*WHAT YOU WILL DO:*
Keep the images out while you retype all of the data exactly.

[GIVEN MATERIAL Boundary: Start]

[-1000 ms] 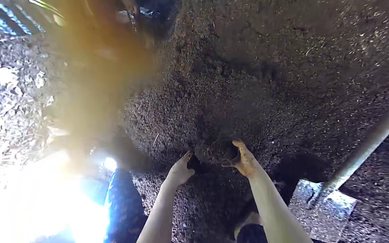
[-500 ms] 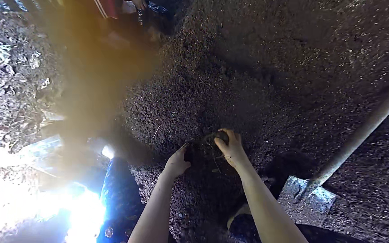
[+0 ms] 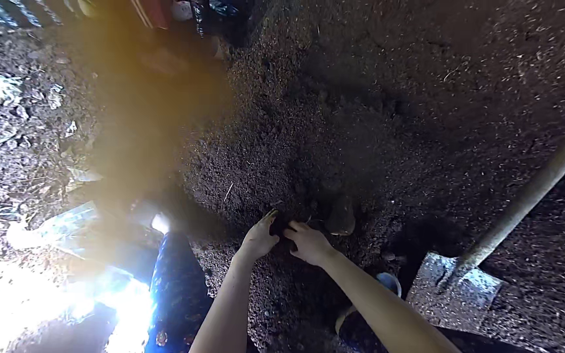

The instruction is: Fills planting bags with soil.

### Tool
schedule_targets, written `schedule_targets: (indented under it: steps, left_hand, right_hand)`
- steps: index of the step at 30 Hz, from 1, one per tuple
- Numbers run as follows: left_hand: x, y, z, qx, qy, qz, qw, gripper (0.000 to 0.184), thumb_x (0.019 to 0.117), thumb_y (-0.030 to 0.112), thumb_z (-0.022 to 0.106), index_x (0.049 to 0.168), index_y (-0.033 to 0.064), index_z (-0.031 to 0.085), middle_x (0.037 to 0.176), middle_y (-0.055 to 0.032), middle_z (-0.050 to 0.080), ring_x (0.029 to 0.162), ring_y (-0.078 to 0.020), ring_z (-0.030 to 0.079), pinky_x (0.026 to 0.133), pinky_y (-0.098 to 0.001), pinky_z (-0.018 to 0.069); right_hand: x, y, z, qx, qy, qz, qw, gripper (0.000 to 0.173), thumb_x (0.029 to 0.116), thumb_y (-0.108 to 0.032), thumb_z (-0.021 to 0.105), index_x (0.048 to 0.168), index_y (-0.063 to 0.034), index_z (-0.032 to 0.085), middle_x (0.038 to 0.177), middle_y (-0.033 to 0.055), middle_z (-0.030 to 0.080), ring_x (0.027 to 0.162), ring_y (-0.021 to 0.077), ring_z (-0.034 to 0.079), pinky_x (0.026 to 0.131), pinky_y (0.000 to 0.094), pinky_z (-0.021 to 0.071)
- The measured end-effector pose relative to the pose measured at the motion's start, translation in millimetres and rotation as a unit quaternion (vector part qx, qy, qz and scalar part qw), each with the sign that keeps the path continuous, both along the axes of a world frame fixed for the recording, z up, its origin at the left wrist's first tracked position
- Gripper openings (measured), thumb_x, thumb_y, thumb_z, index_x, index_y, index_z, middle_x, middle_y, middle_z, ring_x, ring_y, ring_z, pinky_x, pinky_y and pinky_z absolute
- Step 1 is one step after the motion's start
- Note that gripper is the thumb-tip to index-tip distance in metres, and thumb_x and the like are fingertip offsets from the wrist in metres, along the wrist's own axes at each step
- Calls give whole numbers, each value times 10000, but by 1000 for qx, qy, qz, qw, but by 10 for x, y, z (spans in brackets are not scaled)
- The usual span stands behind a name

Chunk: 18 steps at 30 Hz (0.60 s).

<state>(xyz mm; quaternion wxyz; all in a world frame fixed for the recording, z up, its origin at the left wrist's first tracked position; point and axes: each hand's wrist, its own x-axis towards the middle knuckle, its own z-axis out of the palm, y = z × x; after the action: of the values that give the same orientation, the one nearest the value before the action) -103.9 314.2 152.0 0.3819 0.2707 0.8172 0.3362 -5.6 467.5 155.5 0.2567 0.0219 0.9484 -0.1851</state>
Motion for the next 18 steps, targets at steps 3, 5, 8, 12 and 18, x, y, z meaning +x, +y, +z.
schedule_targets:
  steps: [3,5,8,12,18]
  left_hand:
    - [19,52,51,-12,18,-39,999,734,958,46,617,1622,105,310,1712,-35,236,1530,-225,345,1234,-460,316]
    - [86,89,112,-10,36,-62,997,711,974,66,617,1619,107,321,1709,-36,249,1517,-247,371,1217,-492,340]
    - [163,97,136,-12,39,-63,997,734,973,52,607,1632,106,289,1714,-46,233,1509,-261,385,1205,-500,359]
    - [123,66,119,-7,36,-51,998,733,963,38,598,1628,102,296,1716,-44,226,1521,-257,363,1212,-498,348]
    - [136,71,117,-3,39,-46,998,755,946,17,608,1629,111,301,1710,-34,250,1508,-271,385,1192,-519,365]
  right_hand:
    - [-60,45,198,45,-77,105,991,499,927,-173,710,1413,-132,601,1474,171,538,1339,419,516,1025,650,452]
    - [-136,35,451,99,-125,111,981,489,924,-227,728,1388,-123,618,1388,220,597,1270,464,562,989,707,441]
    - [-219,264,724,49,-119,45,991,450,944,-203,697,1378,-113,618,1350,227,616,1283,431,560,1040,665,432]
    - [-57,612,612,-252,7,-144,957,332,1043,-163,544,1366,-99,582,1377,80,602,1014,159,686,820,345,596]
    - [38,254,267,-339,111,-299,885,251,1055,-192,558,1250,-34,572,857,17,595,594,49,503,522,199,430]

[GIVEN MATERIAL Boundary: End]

*OUTPUT OF THE EXERCISE:*
[-1000 ms] 
[-500 ms] 
[+0 ms] 

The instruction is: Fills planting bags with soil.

### Tool
schedule_targets, written `schedule_targets: (indented under it: steps, left_hand, right_hand)`
- steps: index of the step at 30 Hz, from 1, one per tuple
- Numbers run as follows: left_hand: x, y, z, qx, qy, qz, qw, gripper (0.000 to 0.184), thumb_x (0.019 to 0.117), thumb_y (-0.030 to 0.112), thumb_z (-0.022 to 0.106), index_x (0.049 to 0.168), index_y (-0.033 to 0.064), index_z (-0.031 to 0.085), middle_x (0.037 to 0.176), middle_y (-0.055 to 0.032), middle_z (-0.050 to 0.080), ring_x (0.029 to 0.162), ring_y (-0.078 to 0.020), ring_z (-0.030 to 0.079), pinky_x (0.026 to 0.133), pinky_y (-0.098 to 0.001), pinky_z (-0.018 to 0.069); right_hand: x, y, z, qx, qy, qz, qw, gripper (0.000 to 0.173), thumb_x (0.029 to 0.116), thumb_y (-0.108 to 0.032), thumb_z (-0.021 to 0.105), index_x (0.048 to 0.168), index_y (-0.063 to 0.034), index_z (-0.032 to 0.085), middle_x (0.038 to 0.177), middle_y (-0.033 to 0.055), middle_z (-0.030 to 0.080), ring_x (0.027 to 0.162), ring_y (-0.021 to 0.077), ring_z (-0.034 to 0.079), pinky_x (0.026 to 0.131), pinky_y (0.000 to 0.094), pinky_z (-0.021 to 0.071)
- The measured end-effector pose relative to the pose measured at the motion's start, translation in millimetres and rotation as a unit quaternion (vector part qx, qy, qz and scalar part qw), each with the sign that keeps the path continuous, both along the axes of a world frame fixed for the recording, z up, its origin at the left wrist's first tracked position
- Gripper openings (measured), thumb_x, thumb_y, thumb_z, index_x, index_y, index_z, middle_x, middle_y, middle_z, ring_x, ring_y, ring_z, pinky_x, pinky_y and pinky_z absolute
- Step 1 is one step after the motion's start
- Note that gripper is the thumb-tip to index-tip distance in metres, and thumb_x and the like are fingertip offsets from the wrist in metres, along the wrist's own axes at each step
- Calls give whole numbers, each value times 10000, but by 1000 for qx, qy, qz, qw, but by 10 for x, y, z (spans in brackets are not scaled)
- The usual span stands behind a name

Chunk: 18 steps at 30 Hz (0.60 s).

<state>(xyz mm; quaternion wxyz; all in a world frame fixed for the recording, z up, its origin at the left wrist's first tracked position; point and axes: each hand's wrist, its own x-axis towards the middle knuckle, its own z-axis out of the palm, y = z × x; after the action: of the values that give the same orientation, the one nearest the value before the action) -103.9 314.2 152.0 0.3819 0.2707 0.8172 0.3362 -5.6 467.5 155.5 0.2567 0.0219 0.9484 -0.1851</state>
Motion for the next 18 steps, targets at steps 3, 5, 8, 12 and 18, x, y, z meaning +x, +y, +z.
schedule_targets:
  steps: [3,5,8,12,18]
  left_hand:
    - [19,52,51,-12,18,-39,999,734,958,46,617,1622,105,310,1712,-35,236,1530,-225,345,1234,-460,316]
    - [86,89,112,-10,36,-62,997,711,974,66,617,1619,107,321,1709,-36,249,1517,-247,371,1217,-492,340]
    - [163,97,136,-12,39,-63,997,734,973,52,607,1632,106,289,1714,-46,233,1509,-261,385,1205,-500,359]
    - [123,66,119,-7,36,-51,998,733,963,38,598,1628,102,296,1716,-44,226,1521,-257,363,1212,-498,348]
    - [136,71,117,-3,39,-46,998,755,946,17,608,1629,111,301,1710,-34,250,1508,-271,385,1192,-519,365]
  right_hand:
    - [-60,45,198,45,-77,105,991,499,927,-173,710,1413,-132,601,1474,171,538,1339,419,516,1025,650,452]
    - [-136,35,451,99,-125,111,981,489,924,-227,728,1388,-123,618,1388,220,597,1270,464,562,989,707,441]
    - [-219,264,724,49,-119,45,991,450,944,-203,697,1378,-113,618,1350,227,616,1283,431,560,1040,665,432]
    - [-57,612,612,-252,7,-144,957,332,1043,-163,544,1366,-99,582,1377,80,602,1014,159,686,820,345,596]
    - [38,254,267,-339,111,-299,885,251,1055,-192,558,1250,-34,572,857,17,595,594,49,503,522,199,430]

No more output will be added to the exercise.